Monitoring GPU Consumption and Availability
Within the VMware Cloud Foundation portfolio, there are configurable views you can use or build of your GPU estate, embodied in tools such as Aria Operations seen below. What we present here is a heatmap view of the various clusters within the datacenter that contain GPUs and their status with respect to core compute, GPU memory usage and temperature. These are top level panels that can be drilled down into to get more fine-grained views of the behavior of any one system or GPU device.
As we see below, we can choose a particular cluster of host servers and observe the GPU consumption for that cluster only. A cluster may be dedicated to one group of users within a certain Workload Domain in VMware Cloud Foundation, for example. We can drill down here to individual hosts within the cluster and to individual GPU devices within a host server. The second from left navigation pane here shows the cluster members, i.e. the set of physical host servers, and the pane to the right of that shows the physical GPUs on the selected host, identified by the PCIe bus ID here. We have full customization power over the metrics shown in the graphs within the rightmost panel here. We can compare these different metrics using the Aria Operations tool.
Lastly, if we want to see the overall cluster’s performance as a function of the GPU power used on that cluster of hosts, we can use the GPU metrics seen here to get a view on how the whole cluster is behaving, not just with respect to its total GPU consumption, but all other factors as well.

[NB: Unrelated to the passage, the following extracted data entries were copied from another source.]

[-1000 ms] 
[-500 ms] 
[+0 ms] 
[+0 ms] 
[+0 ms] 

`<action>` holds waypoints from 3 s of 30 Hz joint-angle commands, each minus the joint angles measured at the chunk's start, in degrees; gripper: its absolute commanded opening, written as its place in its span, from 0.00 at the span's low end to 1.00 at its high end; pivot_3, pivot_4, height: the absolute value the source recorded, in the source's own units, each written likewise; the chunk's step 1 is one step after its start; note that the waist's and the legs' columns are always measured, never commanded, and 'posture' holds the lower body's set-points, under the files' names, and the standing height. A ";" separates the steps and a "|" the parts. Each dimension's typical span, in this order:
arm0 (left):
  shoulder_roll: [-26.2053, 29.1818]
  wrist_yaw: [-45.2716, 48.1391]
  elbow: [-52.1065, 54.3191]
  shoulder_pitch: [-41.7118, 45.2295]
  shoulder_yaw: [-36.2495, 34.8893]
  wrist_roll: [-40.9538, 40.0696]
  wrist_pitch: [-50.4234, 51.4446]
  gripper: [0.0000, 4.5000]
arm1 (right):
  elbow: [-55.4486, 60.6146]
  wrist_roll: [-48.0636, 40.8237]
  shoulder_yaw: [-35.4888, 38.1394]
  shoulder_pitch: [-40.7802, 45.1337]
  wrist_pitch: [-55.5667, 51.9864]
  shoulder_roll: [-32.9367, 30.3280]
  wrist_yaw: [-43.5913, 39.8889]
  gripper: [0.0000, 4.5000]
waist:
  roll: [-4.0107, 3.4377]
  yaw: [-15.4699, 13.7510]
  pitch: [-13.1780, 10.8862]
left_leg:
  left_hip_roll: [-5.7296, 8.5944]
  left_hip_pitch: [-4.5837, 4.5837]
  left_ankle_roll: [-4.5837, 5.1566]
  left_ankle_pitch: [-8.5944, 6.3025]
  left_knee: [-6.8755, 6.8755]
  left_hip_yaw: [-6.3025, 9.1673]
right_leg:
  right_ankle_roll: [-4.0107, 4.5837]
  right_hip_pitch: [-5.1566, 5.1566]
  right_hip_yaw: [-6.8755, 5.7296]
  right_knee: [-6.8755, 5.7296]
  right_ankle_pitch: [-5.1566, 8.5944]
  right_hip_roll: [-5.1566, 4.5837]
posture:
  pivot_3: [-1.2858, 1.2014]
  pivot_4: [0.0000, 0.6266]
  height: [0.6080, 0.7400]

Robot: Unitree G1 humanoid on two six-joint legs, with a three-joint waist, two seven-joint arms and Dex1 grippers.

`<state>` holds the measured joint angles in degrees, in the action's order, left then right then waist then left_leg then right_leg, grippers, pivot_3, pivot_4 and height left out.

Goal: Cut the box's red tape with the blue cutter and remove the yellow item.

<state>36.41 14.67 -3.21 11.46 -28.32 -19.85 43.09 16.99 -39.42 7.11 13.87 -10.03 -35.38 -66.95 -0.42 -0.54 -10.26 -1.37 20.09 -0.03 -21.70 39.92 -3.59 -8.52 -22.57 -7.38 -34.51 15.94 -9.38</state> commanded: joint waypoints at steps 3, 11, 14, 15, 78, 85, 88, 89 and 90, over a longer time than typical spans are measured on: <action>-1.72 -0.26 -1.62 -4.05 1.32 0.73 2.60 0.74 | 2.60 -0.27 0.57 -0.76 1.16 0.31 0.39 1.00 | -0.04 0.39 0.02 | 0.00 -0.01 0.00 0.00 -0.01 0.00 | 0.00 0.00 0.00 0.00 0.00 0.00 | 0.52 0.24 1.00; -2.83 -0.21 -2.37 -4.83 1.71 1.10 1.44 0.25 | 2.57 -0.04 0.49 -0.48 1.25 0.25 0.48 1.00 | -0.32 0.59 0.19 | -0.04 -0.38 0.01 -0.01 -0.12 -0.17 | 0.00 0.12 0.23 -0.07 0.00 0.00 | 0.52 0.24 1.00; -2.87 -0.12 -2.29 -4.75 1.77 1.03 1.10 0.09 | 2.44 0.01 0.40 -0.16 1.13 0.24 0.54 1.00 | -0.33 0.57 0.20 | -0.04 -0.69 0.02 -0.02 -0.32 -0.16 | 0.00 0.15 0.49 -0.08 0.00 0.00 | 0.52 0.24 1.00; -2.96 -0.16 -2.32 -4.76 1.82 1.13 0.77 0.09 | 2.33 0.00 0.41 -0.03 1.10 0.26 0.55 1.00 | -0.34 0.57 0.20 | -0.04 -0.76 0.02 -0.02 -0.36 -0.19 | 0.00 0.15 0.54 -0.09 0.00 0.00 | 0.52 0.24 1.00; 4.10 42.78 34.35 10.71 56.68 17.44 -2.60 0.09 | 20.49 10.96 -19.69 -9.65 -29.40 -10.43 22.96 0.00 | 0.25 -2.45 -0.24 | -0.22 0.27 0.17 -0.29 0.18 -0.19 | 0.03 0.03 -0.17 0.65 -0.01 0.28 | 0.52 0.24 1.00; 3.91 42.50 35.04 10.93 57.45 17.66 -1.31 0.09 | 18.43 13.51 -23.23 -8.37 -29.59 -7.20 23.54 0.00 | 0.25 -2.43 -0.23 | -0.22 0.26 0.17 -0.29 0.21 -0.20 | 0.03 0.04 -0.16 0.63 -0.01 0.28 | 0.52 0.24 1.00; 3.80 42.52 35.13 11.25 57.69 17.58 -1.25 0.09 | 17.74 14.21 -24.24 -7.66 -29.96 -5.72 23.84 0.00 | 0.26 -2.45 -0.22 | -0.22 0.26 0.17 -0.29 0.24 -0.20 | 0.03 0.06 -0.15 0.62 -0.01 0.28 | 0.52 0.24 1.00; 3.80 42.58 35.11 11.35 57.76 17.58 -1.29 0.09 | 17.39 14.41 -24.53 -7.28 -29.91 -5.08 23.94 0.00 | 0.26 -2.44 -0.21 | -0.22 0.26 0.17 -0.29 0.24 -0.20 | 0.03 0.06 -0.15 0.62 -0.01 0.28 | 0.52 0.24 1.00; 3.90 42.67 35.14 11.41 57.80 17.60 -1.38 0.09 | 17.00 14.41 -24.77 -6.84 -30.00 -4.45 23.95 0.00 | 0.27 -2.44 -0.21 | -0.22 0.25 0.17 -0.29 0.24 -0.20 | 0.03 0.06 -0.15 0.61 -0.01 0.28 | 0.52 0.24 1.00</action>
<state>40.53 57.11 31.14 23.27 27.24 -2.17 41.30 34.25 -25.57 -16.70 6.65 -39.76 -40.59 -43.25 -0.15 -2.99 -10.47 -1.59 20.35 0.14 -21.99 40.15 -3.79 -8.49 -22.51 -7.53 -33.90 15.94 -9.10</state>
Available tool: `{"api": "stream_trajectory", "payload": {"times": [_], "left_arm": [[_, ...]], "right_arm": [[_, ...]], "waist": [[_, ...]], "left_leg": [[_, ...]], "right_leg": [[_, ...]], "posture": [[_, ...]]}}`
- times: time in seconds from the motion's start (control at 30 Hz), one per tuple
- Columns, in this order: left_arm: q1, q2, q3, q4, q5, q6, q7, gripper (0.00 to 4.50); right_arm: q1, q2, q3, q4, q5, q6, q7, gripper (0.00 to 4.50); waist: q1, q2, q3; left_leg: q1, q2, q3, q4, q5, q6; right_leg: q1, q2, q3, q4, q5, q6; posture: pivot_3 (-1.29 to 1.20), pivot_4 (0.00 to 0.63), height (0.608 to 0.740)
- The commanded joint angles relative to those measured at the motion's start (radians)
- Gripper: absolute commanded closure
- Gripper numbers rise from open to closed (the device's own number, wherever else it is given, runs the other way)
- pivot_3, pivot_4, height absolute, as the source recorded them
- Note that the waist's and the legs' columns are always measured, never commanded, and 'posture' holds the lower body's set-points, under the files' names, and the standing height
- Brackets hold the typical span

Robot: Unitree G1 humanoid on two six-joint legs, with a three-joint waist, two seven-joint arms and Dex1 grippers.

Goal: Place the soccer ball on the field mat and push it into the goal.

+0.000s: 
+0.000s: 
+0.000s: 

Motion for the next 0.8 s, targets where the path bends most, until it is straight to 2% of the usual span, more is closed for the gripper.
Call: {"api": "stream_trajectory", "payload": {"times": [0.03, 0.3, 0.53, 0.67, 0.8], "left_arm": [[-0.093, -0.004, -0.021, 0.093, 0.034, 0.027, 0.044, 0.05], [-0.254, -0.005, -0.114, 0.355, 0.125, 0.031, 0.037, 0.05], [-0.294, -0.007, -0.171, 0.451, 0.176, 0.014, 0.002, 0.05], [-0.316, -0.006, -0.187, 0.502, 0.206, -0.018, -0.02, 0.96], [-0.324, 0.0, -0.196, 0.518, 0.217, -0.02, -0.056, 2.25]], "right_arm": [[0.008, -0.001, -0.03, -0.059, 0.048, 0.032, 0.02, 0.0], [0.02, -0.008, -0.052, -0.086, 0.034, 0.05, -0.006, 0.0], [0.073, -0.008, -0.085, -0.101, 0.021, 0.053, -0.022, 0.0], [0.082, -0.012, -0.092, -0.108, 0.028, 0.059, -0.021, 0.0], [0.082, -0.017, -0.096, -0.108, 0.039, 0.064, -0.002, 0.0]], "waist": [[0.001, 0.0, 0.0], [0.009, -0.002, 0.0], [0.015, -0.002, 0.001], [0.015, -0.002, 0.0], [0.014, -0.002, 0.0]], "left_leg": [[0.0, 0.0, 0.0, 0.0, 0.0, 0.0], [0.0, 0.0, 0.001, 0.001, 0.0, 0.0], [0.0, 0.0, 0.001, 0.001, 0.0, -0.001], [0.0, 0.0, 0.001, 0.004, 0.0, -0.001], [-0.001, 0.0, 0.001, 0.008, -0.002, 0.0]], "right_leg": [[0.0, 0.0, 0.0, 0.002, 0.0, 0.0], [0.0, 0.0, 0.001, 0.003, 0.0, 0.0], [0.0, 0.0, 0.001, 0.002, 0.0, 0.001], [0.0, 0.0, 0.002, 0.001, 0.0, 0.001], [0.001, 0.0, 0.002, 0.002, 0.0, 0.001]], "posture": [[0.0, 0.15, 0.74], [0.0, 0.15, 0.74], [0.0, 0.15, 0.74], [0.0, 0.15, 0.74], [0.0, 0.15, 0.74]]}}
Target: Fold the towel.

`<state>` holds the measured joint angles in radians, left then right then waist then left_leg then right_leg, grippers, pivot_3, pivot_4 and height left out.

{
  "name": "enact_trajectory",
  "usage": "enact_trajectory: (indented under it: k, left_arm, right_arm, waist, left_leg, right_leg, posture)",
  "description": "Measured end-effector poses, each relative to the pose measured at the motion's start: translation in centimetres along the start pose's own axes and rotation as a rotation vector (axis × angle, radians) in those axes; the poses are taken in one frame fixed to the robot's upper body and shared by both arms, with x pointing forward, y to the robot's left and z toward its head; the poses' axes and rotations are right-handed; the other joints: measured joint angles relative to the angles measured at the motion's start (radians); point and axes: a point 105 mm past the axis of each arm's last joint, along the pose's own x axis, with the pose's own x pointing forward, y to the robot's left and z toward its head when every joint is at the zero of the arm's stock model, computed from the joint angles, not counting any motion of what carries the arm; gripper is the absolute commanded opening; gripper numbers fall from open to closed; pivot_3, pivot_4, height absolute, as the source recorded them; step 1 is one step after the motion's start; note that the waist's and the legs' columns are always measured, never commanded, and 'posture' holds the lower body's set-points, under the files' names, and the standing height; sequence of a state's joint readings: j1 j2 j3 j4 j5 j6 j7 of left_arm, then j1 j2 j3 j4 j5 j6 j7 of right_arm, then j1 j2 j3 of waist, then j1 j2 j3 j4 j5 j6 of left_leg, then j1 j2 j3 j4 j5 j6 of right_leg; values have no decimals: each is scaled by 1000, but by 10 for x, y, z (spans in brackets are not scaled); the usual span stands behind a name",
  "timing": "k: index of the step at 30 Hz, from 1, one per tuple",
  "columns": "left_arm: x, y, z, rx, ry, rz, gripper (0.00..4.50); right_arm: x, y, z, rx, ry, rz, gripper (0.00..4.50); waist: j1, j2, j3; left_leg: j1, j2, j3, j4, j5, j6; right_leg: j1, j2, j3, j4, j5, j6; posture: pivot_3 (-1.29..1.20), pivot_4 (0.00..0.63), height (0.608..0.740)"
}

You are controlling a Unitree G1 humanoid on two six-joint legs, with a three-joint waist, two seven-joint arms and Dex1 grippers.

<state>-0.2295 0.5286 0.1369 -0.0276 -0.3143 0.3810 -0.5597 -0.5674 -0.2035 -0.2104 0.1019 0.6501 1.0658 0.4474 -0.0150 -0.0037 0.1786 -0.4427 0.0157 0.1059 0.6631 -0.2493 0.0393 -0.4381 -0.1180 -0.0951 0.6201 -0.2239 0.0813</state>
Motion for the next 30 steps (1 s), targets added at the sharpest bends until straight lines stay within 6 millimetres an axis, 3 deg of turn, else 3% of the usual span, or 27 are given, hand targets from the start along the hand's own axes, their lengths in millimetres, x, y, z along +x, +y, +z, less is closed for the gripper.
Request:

These views of GPU usage and availability are very important to the systems administration team who want to see what remaining capacity they have in the GPUs on all clusters. This is key to doing accurate capacity planning for new applications they want to deploy. Future developments in this area are being investigated to allow further drill down to the VM and vGPU levels.
Conclusion
In this article, we explore the VMware Private AI Foundation with NVIDIA technology, to understand the ease of use the system provides to the data scientist at provisioning time and further at ongoing management time. We use the Aria Automation capability for customizing AI deployment types and for removing the infrastructure details from the data scientist’s concerns, allowing them to be more productive in their modeling and inference work. We use a set of Deep Learning VM images as a basis for this provisioning step, where these images can be downloaded from VMware or indeed custom-built to serve the needs of a particular enterprise. A sample RAG application is deployed on a single VM as a proof-of-concept. That application makes use of the NVIDIA Inference Microservice (NIM) and NeMo Retriever Embedding Microservice, along with the pgVector database technology to support the end-use application, the LLM UI. We used the Harbor container repository to maintain a private collection of tested microservice containers for ease of download and for privacy. We explore the monitoring and management capabilities of the Aria Operations tool within the VMware Cloud Foundation to determine the current and past state of our GPU consumption, to do capacity planning and optimization of the GPU estate. This comprehensive set of technologies shows the commitment of the VMware by Broadcom and NVIDIA organizations to making you successful in your work on Large Language Models and Generative AI to optimize your business.